**Source material:**
--------------------------------

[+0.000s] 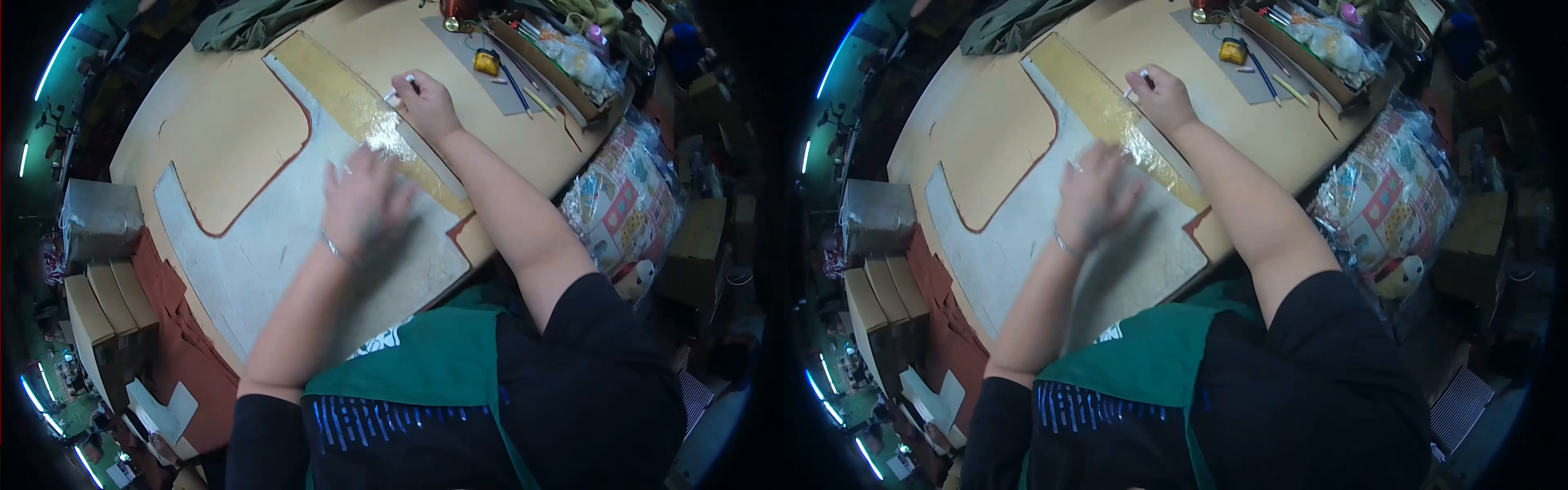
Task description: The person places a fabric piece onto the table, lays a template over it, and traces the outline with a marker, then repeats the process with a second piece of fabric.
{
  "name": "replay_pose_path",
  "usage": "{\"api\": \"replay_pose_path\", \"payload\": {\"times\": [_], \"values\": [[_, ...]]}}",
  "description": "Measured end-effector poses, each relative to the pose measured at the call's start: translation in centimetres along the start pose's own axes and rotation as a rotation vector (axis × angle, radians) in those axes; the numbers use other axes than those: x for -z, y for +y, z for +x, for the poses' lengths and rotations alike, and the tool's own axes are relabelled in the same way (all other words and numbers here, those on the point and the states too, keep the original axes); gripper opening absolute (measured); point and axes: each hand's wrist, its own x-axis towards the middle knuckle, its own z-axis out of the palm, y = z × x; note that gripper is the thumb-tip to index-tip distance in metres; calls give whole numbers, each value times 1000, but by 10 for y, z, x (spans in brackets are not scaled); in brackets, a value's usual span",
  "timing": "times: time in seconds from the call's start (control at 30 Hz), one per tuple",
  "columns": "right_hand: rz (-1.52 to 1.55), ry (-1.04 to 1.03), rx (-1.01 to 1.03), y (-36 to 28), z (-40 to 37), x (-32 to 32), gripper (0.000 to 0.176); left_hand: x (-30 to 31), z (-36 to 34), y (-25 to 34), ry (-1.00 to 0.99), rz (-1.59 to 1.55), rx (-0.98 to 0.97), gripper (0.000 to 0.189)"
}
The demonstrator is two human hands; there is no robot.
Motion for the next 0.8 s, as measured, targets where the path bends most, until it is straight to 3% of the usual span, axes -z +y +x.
{"api": "replay_pose_path", "payload": {"times": [0.1,0.3,0.63,0.8], "values": [[127,10,-74,-4,-4,3,28,-1,-60,37,-60,-93,-53,39],[487,102,-249,-19,-36,28,25,6,-99,25,51,-71,34,44],[56,64,-125,-21,-85,63,22,-19,-73,33,-123,120,106,58],[-222,82,104,-21,-95,62,22,-24,-72,34,-140,116,111,57]]}}
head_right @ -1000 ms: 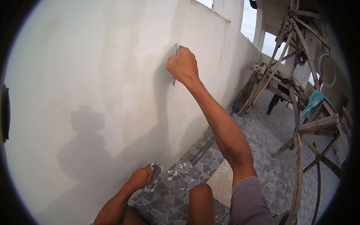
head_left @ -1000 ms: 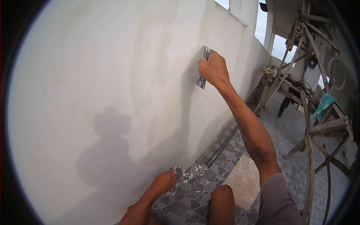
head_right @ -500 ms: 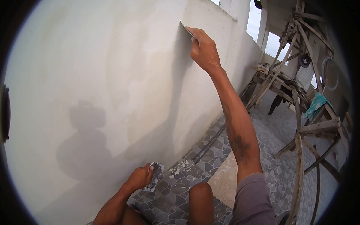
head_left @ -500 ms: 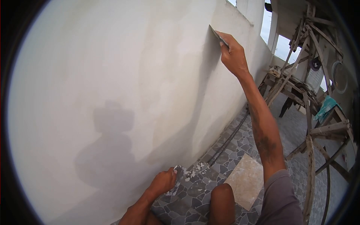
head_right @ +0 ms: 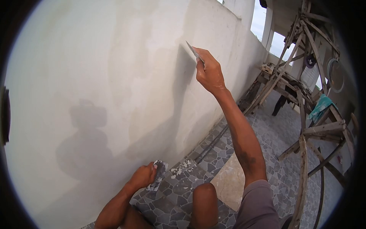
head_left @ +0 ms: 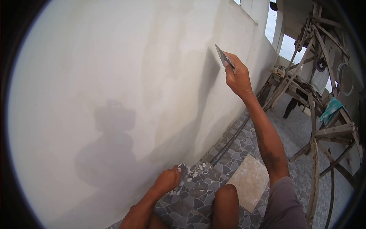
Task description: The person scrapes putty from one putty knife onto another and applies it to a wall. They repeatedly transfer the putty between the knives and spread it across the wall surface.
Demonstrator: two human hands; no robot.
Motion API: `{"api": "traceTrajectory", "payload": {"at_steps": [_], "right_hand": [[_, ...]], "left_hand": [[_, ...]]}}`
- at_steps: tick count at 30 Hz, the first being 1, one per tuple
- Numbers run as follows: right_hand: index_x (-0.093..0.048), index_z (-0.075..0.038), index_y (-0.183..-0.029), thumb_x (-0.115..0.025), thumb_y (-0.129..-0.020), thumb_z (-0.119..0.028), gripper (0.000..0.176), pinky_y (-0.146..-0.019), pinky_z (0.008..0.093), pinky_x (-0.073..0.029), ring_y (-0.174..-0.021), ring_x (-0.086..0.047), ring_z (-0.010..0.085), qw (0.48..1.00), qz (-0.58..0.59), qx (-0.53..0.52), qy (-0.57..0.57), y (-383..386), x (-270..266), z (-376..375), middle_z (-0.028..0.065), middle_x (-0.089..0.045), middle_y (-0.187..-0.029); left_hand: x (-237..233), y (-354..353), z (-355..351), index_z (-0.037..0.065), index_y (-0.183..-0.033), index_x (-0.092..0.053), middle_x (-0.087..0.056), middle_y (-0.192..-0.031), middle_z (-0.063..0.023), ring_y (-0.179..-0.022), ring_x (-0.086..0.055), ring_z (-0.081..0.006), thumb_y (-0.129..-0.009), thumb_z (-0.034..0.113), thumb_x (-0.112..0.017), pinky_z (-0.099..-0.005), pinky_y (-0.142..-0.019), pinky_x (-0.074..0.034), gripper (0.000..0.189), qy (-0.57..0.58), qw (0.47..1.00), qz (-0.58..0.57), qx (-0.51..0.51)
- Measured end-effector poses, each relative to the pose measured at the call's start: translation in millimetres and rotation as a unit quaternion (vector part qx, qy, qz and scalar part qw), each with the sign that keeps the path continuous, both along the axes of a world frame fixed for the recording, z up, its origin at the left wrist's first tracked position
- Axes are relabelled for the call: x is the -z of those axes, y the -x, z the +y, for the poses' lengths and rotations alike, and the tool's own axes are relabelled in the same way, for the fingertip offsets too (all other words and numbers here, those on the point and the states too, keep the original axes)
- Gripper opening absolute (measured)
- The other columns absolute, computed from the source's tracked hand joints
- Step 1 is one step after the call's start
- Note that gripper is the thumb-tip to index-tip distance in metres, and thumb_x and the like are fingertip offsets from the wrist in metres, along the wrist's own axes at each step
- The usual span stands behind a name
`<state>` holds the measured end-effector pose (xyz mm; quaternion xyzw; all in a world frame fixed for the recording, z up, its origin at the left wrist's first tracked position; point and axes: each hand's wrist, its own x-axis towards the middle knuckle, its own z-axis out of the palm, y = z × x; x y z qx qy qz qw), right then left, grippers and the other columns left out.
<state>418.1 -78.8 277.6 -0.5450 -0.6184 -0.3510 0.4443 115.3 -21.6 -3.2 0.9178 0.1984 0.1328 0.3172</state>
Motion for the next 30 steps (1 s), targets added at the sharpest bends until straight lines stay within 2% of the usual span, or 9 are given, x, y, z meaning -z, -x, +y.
{"api": "traceTrajectory", "payload": {"at_steps": [2,6,9,12,18,21,24,27,30], "right_hand": [[-0.062,-0.002,-0.128,-0.05,-0.094,0.004,0.036,-0.086,0.0335,-0.052,-0.098,-0.068,0.0245,0.997,0.064,0.03,-0.034,-2.6,-15.2,2.5,0.0149,-0.067,-0.121],[-0.059,0.0,-0.131,-0.053,-0.097,-0.007,0.035,-0.087,0.0324,-0.05,-0.088,-0.066,0.0207,0.997,0.031,0.024,-0.07,-2.5,-52.0,12.9,0.0172,-0.071,-0.101],[-0.059,0.001,-0.131,-0.053,-0.096,-0.007,0.036,-0.087,0.0346,-0.051,-0.089,-0.066,0.0221,0.997,0.037,0.067,-0.029,13.6,-67.2,15.9,0.0165,-0.07,-0.107],[-0.062,0.0,-0.129,-0.048,-0.09,0.002,0.041,-0.088,0.0362,-0.052,-0.099,-0.065,0.0299,0.992,-0.003,0.112,-0.05,15.1,-61.7,33.1,0.0165,-0.063,-0.122],[-0.062,0.0,-0.129,-0.049,-0.089,0.004,0.042,-0.086,0.0363,-0.052,-0.1,-0.066,0.03,0.993,-0.035,0.098,-0.05,27.9,-33.9,38.8,0.0156,-0.064,-0.119],[-0.063,-0.001,-0.128,-0.05,-0.091,0.005,0.04,-0.084,0.0341,-0.053,-0.099,-0.066,0.027,1.0,-0.029,0.004,0.005,29.1,-23.2,20.7,0.0146,-0.065,-0.12],[-0.062,-0.005,-0.131,-0.052,-0.096,-0.001,0.037,-0.082,0.0282,-0.05,-0.093,-0.062,0.0158,0.994,-0.018,-0.035,0.105,17.7,-32.2,0.2,0.0098,-0.068,-0.109],[-0.061,-0.005,-0.131,-0.052,-0.097,-0.002,0.035,-0.083,0.0272,-0.049,-0.091,-0.06,0.0143,1.0,0.019,0.015,0.014,7.5,-46.4,1.6,0.0093,-0.069,-0.105],[-0.062,-0.003,-0.13,-0.049,-0.096,0.0,0.037,-0.087,0.0313,-0.052,-0.104,-0.065,0.0225,0.999,0.03,0.045,0.006,-8.0,-57.8,10.0,0.0118,-0.066,-0.121]], "left_hand": [[2.7,0.8,1.1,-0.005,-0.104,-0.055,-0.062,-0.069,-0.0304,-0.068,-0.061,-0.0515,-0.105,0.027,-0.04,-0.0594,-0.068,-0.047,0.035,-0.003,1.0,-0.001,-0.002],[11.1,4.3,7.5,-0.005,-0.105,-0.055,-0.061,-0.068,-0.0302,-0.068,-0.061,-0.051,-0.105,0.027,-0.04,-0.0591,-0.068,-0.046,0.036,-0.003,1.0,-0.013,0.002],[6.9,8.5,8.0,-0.005,-0.105,-0.055,-0.062,-0.069,-0.0299,-0.069,-0.061,-0.0509,-0.105,0.027,-0.04,-0.0587,-0.067,-0.047,0.035,0.003,1.0,-0.004,-0.004],[-1.0,12.9,5.7,-0.005,-0.105,-0.055,-0.062,-0.068,-0.0294,-0.068,-0.061,-0.0511,-0.105,0.027,-0.04,-0.0586,-0.066,-0.047,0.035,-0.001,1.0,0.004,-0.006],[-6.1,14.3,2.8,-0.004,-0.104,-0.055,-0.062,-0.067,-0.0291,-0.066,-0.06,-0.0516,-0.105,0.026,-0.041,-0.0588,-0.065,-0.047,0.033,0.001,1.0,-0.008,0.002],[-5.4,10.5,3.2,-0.004,-0.104,-0.054,-0.061,-0.067,-0.0293,-0.066,-0.06,-0.0512,-0.104,0.025,-0.042,-0.0587,-0.066,-0.047,0.032,-0.004,1.0,-0.017,0.007],[2.3,4.7,5.1,-0.004,-0.104,-0.054,-0.061,-0.067,-0.0294,-0.066,-0.06,-0.0512,-0.104,0.025,-0.042,-0.0589,-0.065,-0.047,0.032,-0.003,0.999,-0.034,0.015],[2.2,4.5,3.8,-0.004,-0.104,-0.054,-0.061,-0.068,-0.0295,-0.068,-0.06,-0.0513,-0.104,0.025,-0.042,-0.059,-0.066,-0.047,0.032,0.0,1.0,-0.022,0.002],[2.6,7.9,4.1,-0.004,-0.104,-0.054,-0.061,-0.068,-0.0295,-0.068,-0.06,-0.0515,-0.104,0.026,-0.041,-0.0593,-0.067,-0.046,0.032,0.001,1.0,-0.007,-0.015]]}}
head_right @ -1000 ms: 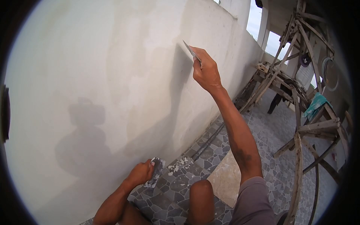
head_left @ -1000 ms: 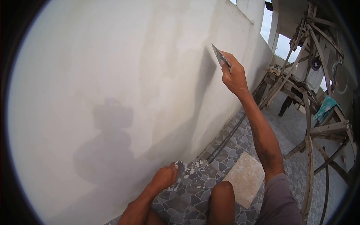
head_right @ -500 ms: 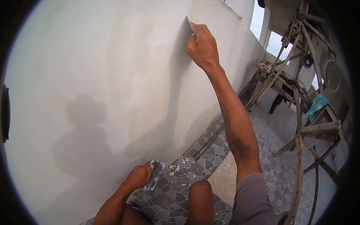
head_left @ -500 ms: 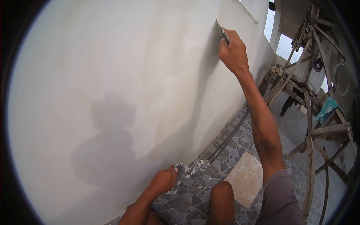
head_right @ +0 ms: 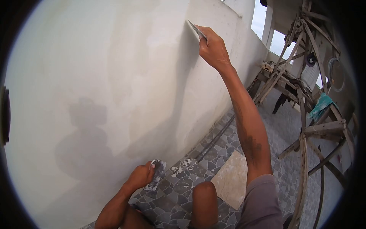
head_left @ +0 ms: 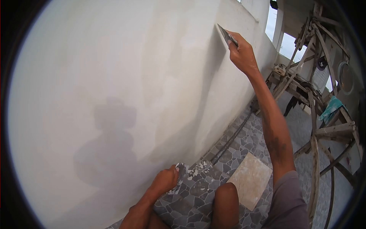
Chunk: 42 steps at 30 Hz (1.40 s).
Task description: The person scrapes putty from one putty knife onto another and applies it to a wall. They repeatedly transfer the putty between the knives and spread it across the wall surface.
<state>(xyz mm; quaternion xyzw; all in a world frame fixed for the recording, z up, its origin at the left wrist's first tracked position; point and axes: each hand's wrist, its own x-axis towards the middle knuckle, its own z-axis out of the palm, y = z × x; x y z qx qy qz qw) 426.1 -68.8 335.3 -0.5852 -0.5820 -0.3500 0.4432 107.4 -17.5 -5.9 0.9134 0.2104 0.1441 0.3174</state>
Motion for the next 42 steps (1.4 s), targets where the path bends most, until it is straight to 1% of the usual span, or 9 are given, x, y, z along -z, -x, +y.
{"api": "traceTrajectory", "payload": {"at_steps": [7,14,20,24,27,28,31,34,42], "right_hand": [[-0.06,-0.007,-0.133,-0.049,-0.095,0.006,0.042,-0.094,0.032,-0.051,-0.113,-0.065,0.0234,0.997,-0.065,-0.037,-0.011,-10.4,28.0,11.6,0.0106,-0.064,-0.128],[-0.058,-0.011,-0.136,-0.051,-0.076,0.019,0.067,-0.095,0.0361,-0.054,-0.121,-0.058,0.0277,0.994,-0.104,-0.042,0.005,7.4,84.6,9.2,0.009,-0.061,-0.132],[-0.059,-0.009,-0.135,-0.05,-0.084,0.014,0.056,-0.095,0.0354,-0.053,-0.117,-0.061,0.0282,0.987,-0.082,-0.066,0.12,11.7,90.0,-17.0,0.0098,-0.063,-0.13],[-0.061,-0.002,-0.131,-0.047,-0.094,0.006,0.04,-0.094,0.0332,-0.05,-0.105,-0.067,0.0267,0.997,0.053,-0.05,0.003,9.1,70.4,-13.0,0.013,-0.067,-0.123],[-0.059,-0.004,-0.132,-0.052,-0.097,-0.003,0.035,-0.079,0.0285,-0.05,-0.083,-0.061,0.0145,0.998,0.04,-0.017,-0.035,-1.6,53.8,0.6,0.0118,-0.069,-0.105],[-0.059,-0.002,-0.131,-0.054,-0.096,-0.006,0.035,-0.074,0.0306,-0.05,-0.078,-0.062,0.0158,0.997,0.073,-0.008,-0.033,1.1,49.4,2.5,0.0143,-0.069,-0.098],[-0.06,0.001,-0.129,-0.049,-0.093,-0.003,0.038,-0.088,0.0363,-0.051,-0.097,-0.064,0.0303,0.993,0.114,0.02,0.02,21.5,41.8,5.1,0.018,-0.062,-0.12],[-0.059,0.004,-0.128,-0.049,-0.091,-0.002,0.039,-0.084,0.038,-0.051,-0.091,-0.063,0.0312,0.993,0.108,0.049,0.011,32.3,44.1,14.0,0.0183,-0.06,-0.114],[-0.054,0.009,-0.128,-0.056,-0.074,0.007,0.054,-0.073,0.0402,-0.055,-0.099,-0.054,0.0331,0.982,-0.134,0.118,-0.059,44.4,87.1,48.3,0.017,-0.053,-0.112]], "left_hand": [[-13.1,13.4,-1.6,-0.004,-0.105,-0.054,-0.062,-0.068,-0.0298,-0.068,-0.061,-0.0511,-0.105,0.025,-0.042,-0.0597,-0.067,-0.047,0.032,0.004,1.0,0.006,0.004],[-5.0,7.8,0.2,-0.004,-0.105,-0.055,-0.061,-0.067,-0.0293,-0.067,-0.06,-0.0509,-0.105,0.026,-0.041,-0.0593,-0.067,-0.045,0.033,0.007,1.0,-0.021,0.003],[1.0,-1.7,0.0,-0.005,-0.103,-0.054,-0.062,-0.07,-0.0308,-0.071,-0.061,-0.0524,-0.104,0.026,-0.042,-0.0598,-0.069,-0.048,0.034,0.003,1.0,-0.01,0.001],[-0.9,-2.1,1.3,-0.006,-0.104,-0.055,-0.063,-0.073,-0.0322,-0.073,-0.063,-0.0528,-0.104,0.026,-0.042,-0.0605,-0.071,-0.049,0.034,0.007,1.0,0.009,-0.002],[-5.0,0.2,2.6,-0.007,-0.106,-0.055,-0.064,-0.073,-0.0324,-0.073,-0.063,-0.0528,-0.104,0.026,-0.042,-0.0602,-0.071,-0.049,0.035,0.01,1.0,0.014,-0.004],[-4.1,0.6,3.7,-0.007,-0.107,-0.055,-0.064,-0.073,-0.0323,-0.073,-0.063,-0.0529,-0.104,0.026,-0.042,-0.0602,-0.071,-0.049,0.035,0.009,1.0,0.012,-0.004],[-2.3,1.8,6.1,-0.007,-0.108,-0.054,-0.064,-0.073,-0.0321,-0.073,-0.063,-0.053,-0.104,0.026,-0.041,-0.06,-0.071,-0.049,0.036,0.01,1.0,0.008,-0.002],[-3.7,3.6,7.0,-0.006,-0.107,-0.055,-0.063,-0.072,-0.0315,-0.073,-0.062,-0.0527,-0.105,0.026,-0.041,-0.0594,-0.071,-0.048,0.035,0.017,1.0,0.004,-0.003],[-10.3,-6.2,-1.8,-0.006,-0.106,-0.054,-0.064,-0.072,-0.0317,-0.071,-0.063,-0.052,-0.104,0.026,-0.042,-0.0602,-0.07,-0.048,0.034,0.024,0.999,-0.01,0.026]]}}
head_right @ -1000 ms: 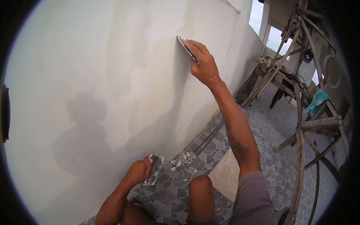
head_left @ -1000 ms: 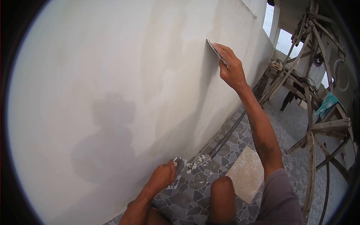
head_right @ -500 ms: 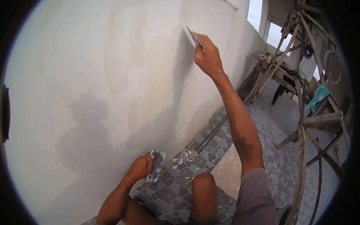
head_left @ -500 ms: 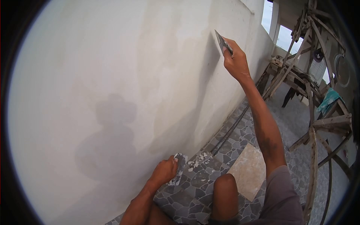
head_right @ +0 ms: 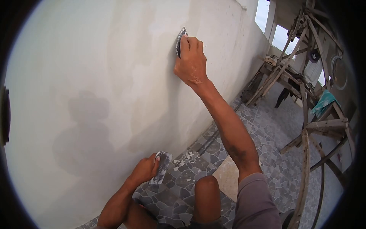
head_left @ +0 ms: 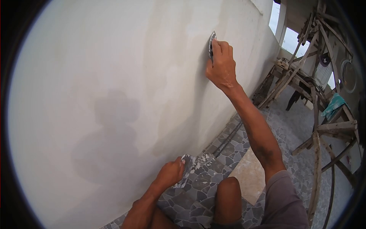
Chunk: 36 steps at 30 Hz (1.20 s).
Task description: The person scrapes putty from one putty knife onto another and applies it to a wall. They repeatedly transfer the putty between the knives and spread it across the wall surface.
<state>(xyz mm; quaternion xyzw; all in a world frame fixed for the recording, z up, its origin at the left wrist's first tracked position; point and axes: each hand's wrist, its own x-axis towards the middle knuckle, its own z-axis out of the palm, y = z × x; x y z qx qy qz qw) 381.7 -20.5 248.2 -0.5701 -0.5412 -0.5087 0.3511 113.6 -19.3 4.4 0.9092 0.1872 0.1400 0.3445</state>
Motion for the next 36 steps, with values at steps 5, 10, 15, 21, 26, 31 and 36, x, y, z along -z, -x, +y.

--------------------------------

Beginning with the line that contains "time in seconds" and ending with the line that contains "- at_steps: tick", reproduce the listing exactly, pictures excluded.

  "timing": "times: time in seconds from the call's start (control at 30 Hz), one per tuple",
  "columns": "right_hand: rz (-1.52 to 1.55), ry (-1.04 to 1.03), rx (-1.01 to 1.03), y (-36 to 28), z (-40 to 37), x (-32 to 32), gripper (0.000 to 0.176); left_hand: x (-30 to 31), z (-36 to 34), y (-25 to 34), ry (-1.00 to 0.99), rz (-1.59 to 1.55), rx (-0.98 to 0.97), gripper (0.000 to 0.189)"
}
The demonstrator is two human hands; there is no robot.
Motion for the next 0.8 s, as measured, targets where the path bends most, until it is straight to 3% of the usual span, axes -z +y +x.
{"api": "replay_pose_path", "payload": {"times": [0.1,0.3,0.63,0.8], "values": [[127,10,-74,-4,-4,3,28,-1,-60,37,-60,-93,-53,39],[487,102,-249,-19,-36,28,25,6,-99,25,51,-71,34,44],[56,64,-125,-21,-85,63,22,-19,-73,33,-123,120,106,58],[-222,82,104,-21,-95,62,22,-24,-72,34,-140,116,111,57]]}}
head_right @ -1000 ms: 
head_left @ -1000 ms: 
head_right @ -500 ms: 
head_left @ -500 ms: 
head_right @ +0 ms: 
head_left @ +0 ms: 
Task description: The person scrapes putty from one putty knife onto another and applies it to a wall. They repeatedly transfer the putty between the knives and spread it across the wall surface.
Demonstrator: two human hands; no robot.
Motion API: `{"api": "traceTrajectory", "payload": {"at_steps": [_], "right_hand": [[_, ...]], "left_hand": [[_, ...]]}}`
- at_steps: tick count at 30 Hz, the first being 1, one per tuple

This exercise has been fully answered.